→ ACTIVITY
No pictures should appear in the copy; otherwise retype the entries exactly.

(Records drawn from a dataset)

··········

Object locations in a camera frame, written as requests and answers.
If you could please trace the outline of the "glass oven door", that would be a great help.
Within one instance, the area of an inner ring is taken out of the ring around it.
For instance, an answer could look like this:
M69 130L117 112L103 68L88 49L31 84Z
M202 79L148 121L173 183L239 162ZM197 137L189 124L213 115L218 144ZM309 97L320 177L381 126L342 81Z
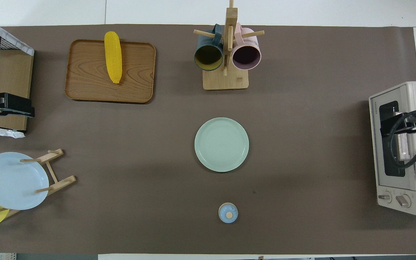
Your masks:
M380 133L380 122L383 117L395 112L410 112L409 88L406 83L392 87L369 98L371 113L372 144L374 153L375 176L377 185L416 191L416 173L414 166L399 169L393 165L390 151L398 153L397 139L393 145L383 144L386 138Z

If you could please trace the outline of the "yellow corn cob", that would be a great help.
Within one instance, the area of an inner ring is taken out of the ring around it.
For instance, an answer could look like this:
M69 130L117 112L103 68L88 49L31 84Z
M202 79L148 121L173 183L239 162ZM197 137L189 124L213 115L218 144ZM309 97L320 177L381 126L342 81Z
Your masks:
M122 78L122 48L120 38L114 31L104 35L105 61L109 78L114 84L119 84Z

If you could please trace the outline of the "pale green plate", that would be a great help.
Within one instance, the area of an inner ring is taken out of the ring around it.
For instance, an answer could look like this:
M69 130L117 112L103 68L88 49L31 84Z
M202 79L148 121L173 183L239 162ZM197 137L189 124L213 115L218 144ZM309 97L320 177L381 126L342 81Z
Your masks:
M195 134L194 150L199 162L211 171L226 173L240 167L247 158L250 140L244 127L228 117L215 117Z

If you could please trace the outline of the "wooden serving tray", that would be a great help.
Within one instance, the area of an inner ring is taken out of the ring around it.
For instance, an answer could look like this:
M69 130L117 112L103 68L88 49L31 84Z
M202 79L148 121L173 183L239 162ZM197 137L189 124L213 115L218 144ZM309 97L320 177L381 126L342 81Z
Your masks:
M65 94L76 101L148 103L154 93L156 49L150 43L121 42L122 77L111 81L102 40L71 43Z

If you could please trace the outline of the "light blue plate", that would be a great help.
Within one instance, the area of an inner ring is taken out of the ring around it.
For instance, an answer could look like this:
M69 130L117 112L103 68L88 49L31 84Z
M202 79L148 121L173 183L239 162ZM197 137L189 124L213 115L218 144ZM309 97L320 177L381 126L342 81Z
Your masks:
M31 157L18 152L0 153L0 206L27 210L40 205L49 187L45 169Z

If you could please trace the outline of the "wooden plate rack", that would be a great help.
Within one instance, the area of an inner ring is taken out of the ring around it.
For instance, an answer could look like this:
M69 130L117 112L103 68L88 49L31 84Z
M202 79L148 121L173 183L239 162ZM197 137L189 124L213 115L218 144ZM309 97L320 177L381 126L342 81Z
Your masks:
M45 155L42 155L38 158L31 158L31 161L38 162L46 171L48 180L49 180L49 187L45 189L37 190L36 192L41 191L48 191L47 196L54 194L57 191L60 191L61 189L69 186L70 184L74 183L76 181L75 176L69 176L64 179L58 179L56 177L56 174L53 171L53 168L51 166L51 161L59 158L64 154L62 149L56 149L56 150L48 150ZM4 211L7 208L1 207L0 211ZM13 215L15 212L21 211L21 210L15 210L15 209L8 209L9 213L8 216Z

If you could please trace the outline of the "brown table mat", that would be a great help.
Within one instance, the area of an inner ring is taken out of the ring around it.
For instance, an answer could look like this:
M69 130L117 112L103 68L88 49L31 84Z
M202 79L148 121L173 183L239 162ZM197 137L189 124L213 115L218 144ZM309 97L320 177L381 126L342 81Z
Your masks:
M7 27L36 51L25 138L0 153L61 148L77 181L0 223L0 252L63 254L416 254L416 216L378 206L368 99L416 81L411 28L253 26L263 54L246 90L205 91L191 25ZM156 49L145 105L64 93L77 39ZM235 170L195 155L198 129L228 117L248 133ZM218 208L238 209L232 224Z

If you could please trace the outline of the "pink mug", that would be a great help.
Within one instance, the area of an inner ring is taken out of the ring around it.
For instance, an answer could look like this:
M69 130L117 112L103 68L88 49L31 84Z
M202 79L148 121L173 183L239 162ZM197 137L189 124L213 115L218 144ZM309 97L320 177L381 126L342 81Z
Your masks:
M233 65L241 70L254 69L261 61L261 51L257 36L243 37L252 33L250 28L242 27L238 22L233 34L232 61Z

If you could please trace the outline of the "wooden mug rack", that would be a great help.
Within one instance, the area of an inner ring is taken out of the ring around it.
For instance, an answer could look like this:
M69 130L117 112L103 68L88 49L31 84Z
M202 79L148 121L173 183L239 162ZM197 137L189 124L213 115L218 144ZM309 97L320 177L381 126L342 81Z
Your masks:
M234 0L229 0L229 7L226 9L225 24L222 25L222 39L224 41L223 63L213 71L204 71L203 89L207 91L214 90L242 90L249 87L249 70L241 70L233 65L232 49L233 34L236 24L238 23L238 8L234 6ZM194 30L196 35L205 35L213 37L214 34L208 31ZM243 37L262 36L264 31L253 31L244 34Z

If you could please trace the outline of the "dark blue mug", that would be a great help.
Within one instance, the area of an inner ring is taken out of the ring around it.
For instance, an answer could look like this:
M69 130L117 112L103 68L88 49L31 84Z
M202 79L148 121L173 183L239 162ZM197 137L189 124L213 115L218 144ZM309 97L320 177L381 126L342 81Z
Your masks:
M223 63L224 41L222 39L222 26L215 24L208 33L213 37L199 35L194 53L195 64L204 71L218 69Z

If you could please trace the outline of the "blue bell with wooden knob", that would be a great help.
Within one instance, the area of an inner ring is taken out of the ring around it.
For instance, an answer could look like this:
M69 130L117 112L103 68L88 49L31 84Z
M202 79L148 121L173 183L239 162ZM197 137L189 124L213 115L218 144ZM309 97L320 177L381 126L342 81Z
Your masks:
M237 207L230 202L225 202L218 208L218 217L225 224L232 224L238 218Z

··········

→ TASK OUTPUT
Object locations in a camera frame, written as requests and answers.
If you could please trace the outline of the "glass oven door", that would be a great help.
Within one instance, the area of an inner ring is taken out of the ring around it.
For instance, an answer could look like this:
M69 130L117 112L103 68L88 49L31 84Z
M202 79L148 121L173 183L239 162ZM197 137L189 124L213 115L218 144ZM309 97L320 177L381 126L342 81Z
Your masks:
M380 133L380 122L383 117L395 112L410 112L409 88L406 83L392 87L369 98L371 113L372 144L374 153L375 176L377 185L416 191L416 173L414 166L399 169L393 165L390 151L398 153L397 139L393 145L383 144L386 138Z

If you could please trace the outline of the "yellow corn cob", that would be a great help.
Within one instance, the area of an inner ring is taken out of the ring around it.
For instance, an answer could look like this:
M69 130L117 112L103 68L88 49L31 84Z
M202 79L148 121L173 183L239 162ZM197 137L189 124L213 115L218 144ZM309 97L320 177L381 126L342 81Z
Your masks:
M122 78L122 48L120 38L114 31L104 35L105 61L109 78L114 84L119 84Z

If you could please trace the outline of the "pale green plate", that would be a great help.
Within one instance, the area of an inner ring is taken out of the ring around it.
For instance, an answer could look like this:
M69 130L117 112L103 68L88 49L31 84Z
M202 79L148 121L173 183L239 162ZM197 137L189 124L213 115L218 144ZM309 97L320 177L381 126L342 81Z
Your masks:
M195 134L194 150L199 162L211 171L226 173L240 167L247 158L250 140L244 127L228 117L215 117Z

If you could please trace the outline of the "wooden serving tray", that would be a great help.
Within one instance, the area of an inner ring is taken out of the ring around it.
For instance, an answer could look like this:
M69 130L117 112L103 68L88 49L31 84Z
M202 79L148 121L173 183L239 162ZM197 137L189 124L213 115L218 144ZM309 97L320 177L381 126L342 81Z
Your masks:
M65 94L76 101L148 103L154 93L156 49L150 43L121 42L122 77L111 81L102 40L71 43Z

If you could please trace the outline of the "light blue plate", that would be a great help.
Within one instance, the area of an inner ring is taken out of the ring around it.
For instance, an answer could look like this:
M69 130L117 112L103 68L88 49L31 84Z
M202 79L148 121L173 183L239 162ZM197 137L189 124L213 115L218 144ZM309 97L320 177L381 126L342 81Z
Your masks:
M31 157L18 152L0 153L0 206L27 210L40 205L49 187L45 169Z

If you could please trace the outline of the "wooden plate rack", that would be a great help.
Within one instance, the area of an inner ring is taken out of the ring around it.
For instance, an answer could look like this:
M69 130L117 112L103 68L88 49L31 84Z
M202 79L148 121L173 183L239 162ZM197 137L189 124L213 115L218 144ZM309 97L320 177L381 126L342 81Z
Your masks:
M45 155L42 155L38 158L31 158L31 161L38 162L46 171L48 180L49 180L49 187L45 189L37 190L36 192L41 191L48 191L47 196L54 194L57 191L60 191L61 189L69 186L70 184L74 183L76 181L75 176L69 176L64 179L58 179L56 177L56 174L53 171L53 168L51 166L51 161L59 158L64 154L62 149L56 149L56 150L48 150ZM4 211L7 208L1 207L0 211ZM13 215L15 212L21 211L21 210L15 210L15 209L8 209L9 213L8 216Z

If you could please trace the outline of the "brown table mat", that would be a great help.
Within one instance, the area of an inner ring is taken out of the ring around it.
For instance, an answer could look like this:
M69 130L117 112L103 68L88 49L31 84Z
M202 79L148 121L173 183L239 162ZM197 137L189 124L213 115L218 144ZM309 97L320 177L381 126L342 81Z
Your masks:
M7 27L36 51L25 138L0 153L61 148L77 181L0 223L0 252L63 254L416 254L416 216L378 206L368 99L416 81L411 28L253 26L263 54L246 90L205 91L191 25ZM156 49L145 105L64 93L77 39ZM235 170L195 155L198 129L228 117L248 133ZM218 208L238 209L232 224Z

If you could please trace the outline of the "pink mug", that would be a great help.
Within one instance, the area of an inner ring is taken out of the ring around it.
For instance, an answer could look like this:
M69 130L117 112L103 68L88 49L31 84Z
M202 79L148 121L173 183L239 162ZM197 137L189 124L213 115L218 144ZM309 97L320 177L381 126L342 81Z
Your masks:
M233 65L241 70L254 69L261 61L261 51L257 36L243 37L252 33L250 28L242 27L238 22L233 34L232 61Z

If you could please trace the outline of the "wooden mug rack", that would be a great help.
Within one instance, the area of an inner ring is taken out of the ring around it.
For instance, an answer could look like this:
M69 130L117 112L103 68L88 49L31 84Z
M202 79L148 121L173 183L239 162ZM197 137L189 124L213 115L218 144ZM309 97L320 177L381 126L342 81Z
Your masks:
M234 0L229 0L229 7L226 9L225 24L222 25L222 39L224 41L223 63L213 71L204 71L203 89L207 91L214 90L242 90L249 87L249 70L241 70L233 65L232 49L233 34L236 24L238 23L238 8L234 6ZM194 30L196 35L205 35L213 37L214 34L208 31ZM243 37L262 36L264 31L253 31L244 34Z

If you could please trace the outline of the "dark blue mug", that would be a great help.
Within one instance, the area of an inner ring is taken out of the ring around it.
For instance, an answer could look like this:
M69 130L117 112L103 68L88 49L31 84Z
M202 79L148 121L173 183L239 162ZM197 137L189 124L213 115L218 144ZM309 97L320 177L381 126L342 81Z
Your masks:
M223 63L224 41L222 39L222 26L215 24L208 33L213 37L199 35L194 53L195 64L204 71L218 69Z

If you could please trace the outline of the "blue bell with wooden knob", that would be a great help.
Within one instance, the area of an inner ring is taken out of the ring around it.
For instance, an answer could look like this:
M69 130L117 112L103 68L88 49L31 84Z
M202 79L148 121L173 183L239 162ZM197 137L189 124L213 115L218 144ZM309 97L320 177L381 126L342 81Z
Your masks:
M237 207L230 202L225 202L218 208L218 217L225 224L232 224L238 218Z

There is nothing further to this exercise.